By Hannah Moore, Melissa Tran, Lucy Shardlow and Mairead Zielinski
With the days getting warmer and the evenings longer, spring really has arrived. What better way to celebrate than with some fantastic new reads that you can dive straight into?
The WHSmith chart is showcasing the best of the recently released non-fiction titles. At number two is Feed Your Family for Under a Fiver by Mitch Lane, better known as Meals by Mitch on TikTok. We are seeing a rise in quick and cheap recipe books in the charts, with this book focusing on “quality budget recipes” and “helping families up and down the country to cope with the cost-of-living crisis.” At number three is Love, Lists and Labels by Jemma Solomon, where she reveals her secret to overcoming anxiety: just a bit of organisation! In this book, the ‘Label Lady’ tells the story of how she turned her love for organisation into a business and how you can improve yours and your family’s life with lists, labels and planning. This book is available to pre-order and is surely going to be a popular title with it already ranking third in the charts.
Remaining in the Waterstones chart this week is The Bookseller of Inverness by S.G. MacLean, which was the Waterstones Book of the Month in March 2023. The novel is a gripping historical thriller that takes place post the 1746 battle of Culloden and follows Iain MacGillivray, who was left for dead in the battle, yet remains alive six years later by pretending to be deceased. He is now bookselling, living a calm life, but this all changes when a strange man starts hanging around his bookshop, who ends up murdered on the shop floor. Full of mystery, suspense and intrigue, The Bookseller of Inverness is the perfect thrilling read. Also remaining in the Waterstones charts are some long standing favourites, including Lessons in Chemistry by Bonnie Garmus at number one and Cleopatra and Frankenstein by Coco Mellors at number three.
At number one in the Amazon Movers and Shakers chart is an incredibly honest memoir written by singer-songwriter Madison Beer: The Half of It. Chronicling the past decade of her life in the spotlight, Madison reveals the ups, downs and everything in-between. Not only is this a revealing book about the star who shot to fame at twelve-years-old, but it really hits the nail on the head when it comes to social media; that no matter how close the internet makes us feel to people, we really do not know the half of it. At number three, we have a BBC Radio Two Book Club Pick: Tell Me How This Ends by Jo Leevers. When Henrietta meets the eccentric Annie, she cannot help but find herself drawn in. Could unlocking Annie’s story be the key to Henrietta rewriting the most devastating passages of her own life?
Trending on social media this week, particularly on Bookstagram, is The Marriage Portrait by Maggie O’Farrell.
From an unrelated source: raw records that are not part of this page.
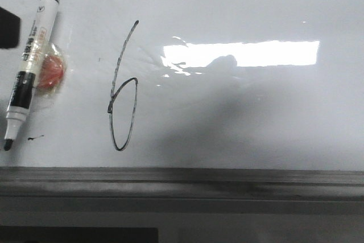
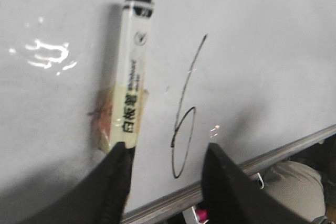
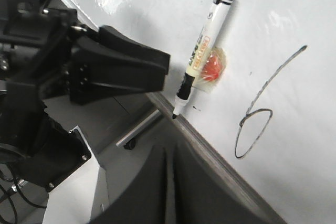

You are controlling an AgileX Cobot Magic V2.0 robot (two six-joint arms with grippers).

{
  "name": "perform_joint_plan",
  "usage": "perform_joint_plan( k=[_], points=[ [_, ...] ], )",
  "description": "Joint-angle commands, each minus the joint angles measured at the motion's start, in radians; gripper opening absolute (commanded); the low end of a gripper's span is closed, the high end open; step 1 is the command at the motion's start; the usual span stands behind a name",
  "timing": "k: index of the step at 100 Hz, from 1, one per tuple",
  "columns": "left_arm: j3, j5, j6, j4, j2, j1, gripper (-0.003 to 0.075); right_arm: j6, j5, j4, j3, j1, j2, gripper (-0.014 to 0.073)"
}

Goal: Write number 6 on whiteboard

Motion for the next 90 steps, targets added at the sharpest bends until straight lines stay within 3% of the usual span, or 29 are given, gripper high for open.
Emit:
perform_joint_plan(
  k=[1,24,44,58,90],
  points=[
    [-0.028,-0.035,0.006,0.042,-0.100,0.000,-0.0008,-0.010,-0.099,-0.012,0.022,-0.005,-0.070,-0.0061],
    [0.004,-0.039,0.044,0.110,-0.299,0.000,-0.0019,-0.010,-0.318,-0.030,0.254,-0.002,-0.290,-0.0061],
    [0.116,-0.087,0.184,0.111,-0.461,0.000,-0.0019,-0.013,-0.463,-0.046,0.469,-0.002,-0.505,-0.0061],
    [0.197,-0.124,0.260,0.112,-0.533,0.000,-0.0019,-0.013,-0.472,-0.046,0.568,-0.002,-0.622,-0.0061],
    [0.301,-0.124,0.260,0.112,-0.541,0.000,-0.0019,-0.013,-0.467,-0.046,0.609,-0.002,-0.691,-0.0064]
  ],
)
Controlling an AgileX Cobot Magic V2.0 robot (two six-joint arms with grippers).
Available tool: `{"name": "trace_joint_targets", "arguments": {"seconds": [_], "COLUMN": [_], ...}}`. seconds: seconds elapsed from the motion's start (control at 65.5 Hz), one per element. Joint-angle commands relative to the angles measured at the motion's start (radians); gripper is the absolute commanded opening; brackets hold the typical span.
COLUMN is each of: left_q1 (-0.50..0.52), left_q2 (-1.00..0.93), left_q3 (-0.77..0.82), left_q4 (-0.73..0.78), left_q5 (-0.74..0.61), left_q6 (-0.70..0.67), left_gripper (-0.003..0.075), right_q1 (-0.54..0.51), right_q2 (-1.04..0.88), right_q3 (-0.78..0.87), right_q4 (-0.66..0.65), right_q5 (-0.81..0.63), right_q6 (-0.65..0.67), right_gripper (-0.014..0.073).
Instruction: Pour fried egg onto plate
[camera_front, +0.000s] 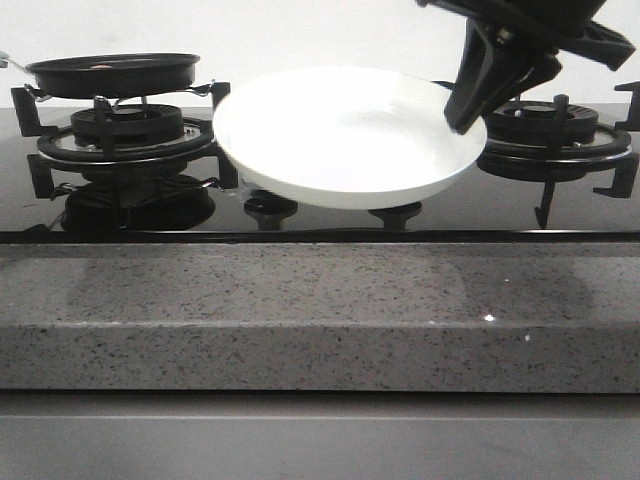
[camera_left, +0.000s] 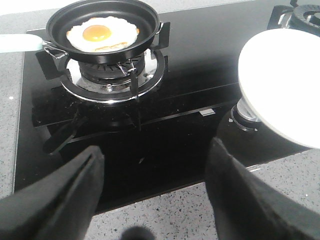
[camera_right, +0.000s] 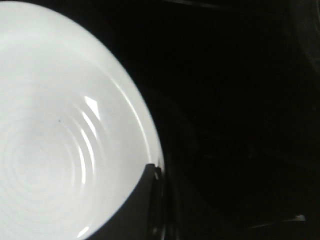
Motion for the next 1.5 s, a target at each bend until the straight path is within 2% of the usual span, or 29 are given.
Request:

This is following the release of the Women’s Prize for Fiction 2023 shortlist, on which this book features. The Marriage Portrait has previously been shortlisted for The British Book Awards 2023 Fiction Book of the Year and for the Waterstones Book of the Year 2022. O’Farrell’s novel is eye-catching, with a stunning hardback cover that draws readers in, especially on visual social media platforms such as Bookstagram and BookTok. The novel is set during the Italian Renaissance in 1561 and follows Lucrezia, Duchess of Ferrara, who suspects her husband has taken her to the countryside in order to kill her. Having been sheltered for her entire sixteen years of life, Lucrezia has been thrown into the world of court expectations, heir preservation and dynasty that she now must navigate, all with the looming fear of her husband in the background. The Marriage Portrait is a beautifully written novel that is very much worthy of the shortlist nomination that has put it back on the book-related social media radar.
This issue’s noteworthy author is Marian Keyes, with her latest novel Again, Rachel having leaped to the number one spot in the UK Official Top 50 charts after its release in February this year. As a bestselling author, Keyes already has an extensive back catalogue of twenty-two books, including sixteen fiction novels, five non-fiction and a short story. Again, Rachel is a sequel to her earlier hit, Rachel’s Holiday, originally published a quarter of a century ago in 1997. It begins two decades after the original story left off and explores the ways Rachel’s life has changed in the intervening years. With Rachel’s Holiday having sold over 1.5 million copies to date, establishing a large and dedicated fanbase for Keyes, it’s no surprise that its sequel has garnered so much popularity. This is well deserved though, as Again, Rachel is an expertly crafted tragic comedy that will have you laughing and crying in equal measure as it examines grief, regret and ultimately forgiveness; of others and of yourself.